Her research interests cover a wide spectrum of computer science domains, particularly artificial intelligence, machine learning, deep learning, and data science. She is deeply engaged in applying computer vision and medical imaging techniques to solve real-world problems, especially in the health sector. Her work also extends to image processing, data mining, information security, and the Internet of Medical Things. She has focused on using machine learning and artificial intelligence to create impactful solutions aligned with sustainable development, particularly in healthcare, telecommunications, and industry.

Research Projects

Roseline Oluwaseun Ogundokun has actively contributed to innovative research projects at the intersection of artificial intelligence and healthcare. Her work includes applying machine learning and deep learning models to medical image analysis for early disease detection and diagnosis. She has also developed projects in computer vision, focusing on the recognition and classification of complex image datasets. Beyond healthcare, her projects extend to cybersecurity, data privacy, and intelligent systems that leverage big data for sustainable solutions.

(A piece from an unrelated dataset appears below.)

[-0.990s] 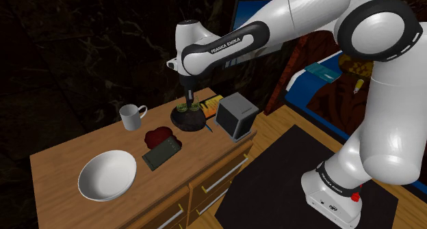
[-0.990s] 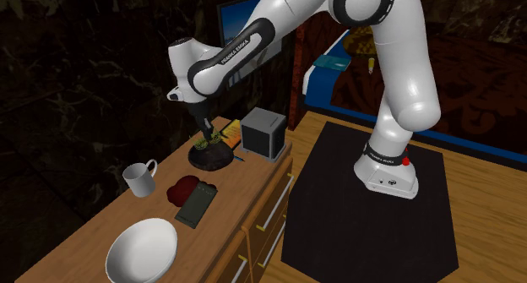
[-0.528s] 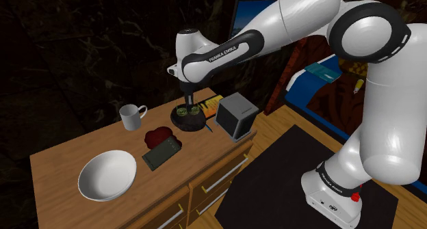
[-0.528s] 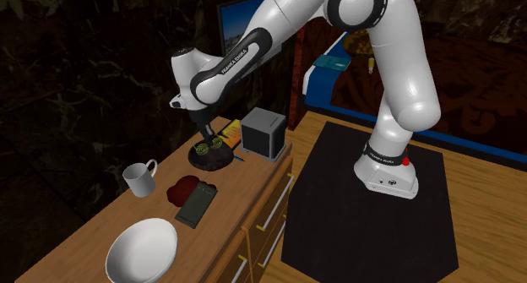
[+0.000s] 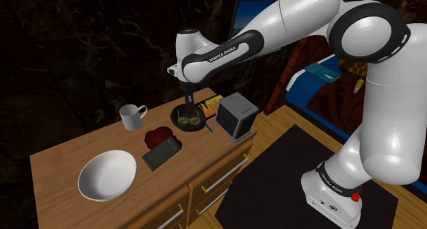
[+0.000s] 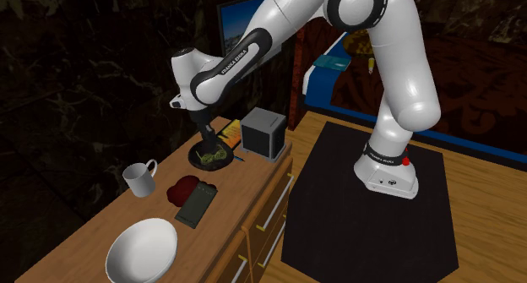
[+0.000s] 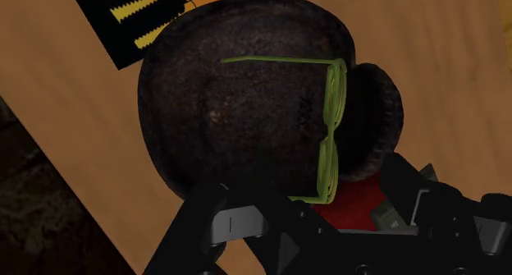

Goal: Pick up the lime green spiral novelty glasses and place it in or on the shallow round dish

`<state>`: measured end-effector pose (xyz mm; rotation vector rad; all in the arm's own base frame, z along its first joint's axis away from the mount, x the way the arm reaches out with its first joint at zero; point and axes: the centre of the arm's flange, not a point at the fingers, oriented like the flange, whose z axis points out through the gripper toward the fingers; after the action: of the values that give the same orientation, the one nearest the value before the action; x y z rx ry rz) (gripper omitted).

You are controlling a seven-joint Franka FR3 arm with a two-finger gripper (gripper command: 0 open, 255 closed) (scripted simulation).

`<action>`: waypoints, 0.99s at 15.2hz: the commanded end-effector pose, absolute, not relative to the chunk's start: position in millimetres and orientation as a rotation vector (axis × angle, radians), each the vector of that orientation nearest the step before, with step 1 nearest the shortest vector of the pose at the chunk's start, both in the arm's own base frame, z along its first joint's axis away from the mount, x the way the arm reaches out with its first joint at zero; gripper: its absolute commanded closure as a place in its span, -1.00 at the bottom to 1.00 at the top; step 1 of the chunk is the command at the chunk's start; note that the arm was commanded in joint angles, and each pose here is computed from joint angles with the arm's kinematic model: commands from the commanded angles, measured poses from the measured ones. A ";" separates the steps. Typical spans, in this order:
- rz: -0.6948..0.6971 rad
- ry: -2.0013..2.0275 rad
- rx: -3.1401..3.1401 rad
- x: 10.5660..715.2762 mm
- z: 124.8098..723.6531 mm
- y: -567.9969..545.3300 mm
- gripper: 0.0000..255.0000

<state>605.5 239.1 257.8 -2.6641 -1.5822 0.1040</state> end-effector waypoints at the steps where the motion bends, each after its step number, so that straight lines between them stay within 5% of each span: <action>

She has collaborated with international teams to address pressing challenges in telemedicine, the Internet of Medical Things, and predictive analytics, producing outcomes that support both academic advancement and practical real-world applications.

Publications

IoMT-based wearable body sensors network healthcare monitoring system
Authors: E.A. Adeniyi, R.O. Ogundokun, J.B. Awotunde
Journal: IoT in Healthcare and Ambient Assisted Living

Predictive modelling of COVID-19 confirmed cases in Nigeria
Authors: R.O. Ogundokun, A.F. Lukman, G.B.M. Kibria, J.B. Awotunde, B.B. Aladeitan
Journal: Infectious Disease Modelling

Improved CNN based on batch normalization and adam optimizer
Authors: R.O. Ogundokun, R. Maskeliunas, S. Misra, R. Damaševičius
Journal: International Conference on Computational Science and Its Applications

Application of big data with fintech in financial services
Authors: J.B. Awotunde, E.A. Adeniyi, R.O. Ogundokun, F.E. Ayo
Journal: Fintech with Artificial Intelligence, Big Data, and Blockchain

Medical internet-of-things based breast cancer diagnosis using hyperparameter-optimized neural networks
Authors: R.O. Ogundokun, S. Misra, M. Douglas, R. Damaševičius, R. Maskeliūnas
Journal: Future Internet

Conclusion

Dr. Roseline Oluwaseun Ogundokun stands out as an accomplished researcher whose work bridges advanced computer science with real-world applications in healthcare, data science, and artificial intelligence. Her dual doctoral training, extensive publication record, and international collaborations underscore her global academic impact. Beyond her research, she has demonstrated strong leadership, mentorship, and commitment to sustainable development goals, making her a role model in STEM. With her proven ability to advance innovation and inspire future generations, she is highly deserving of recognition.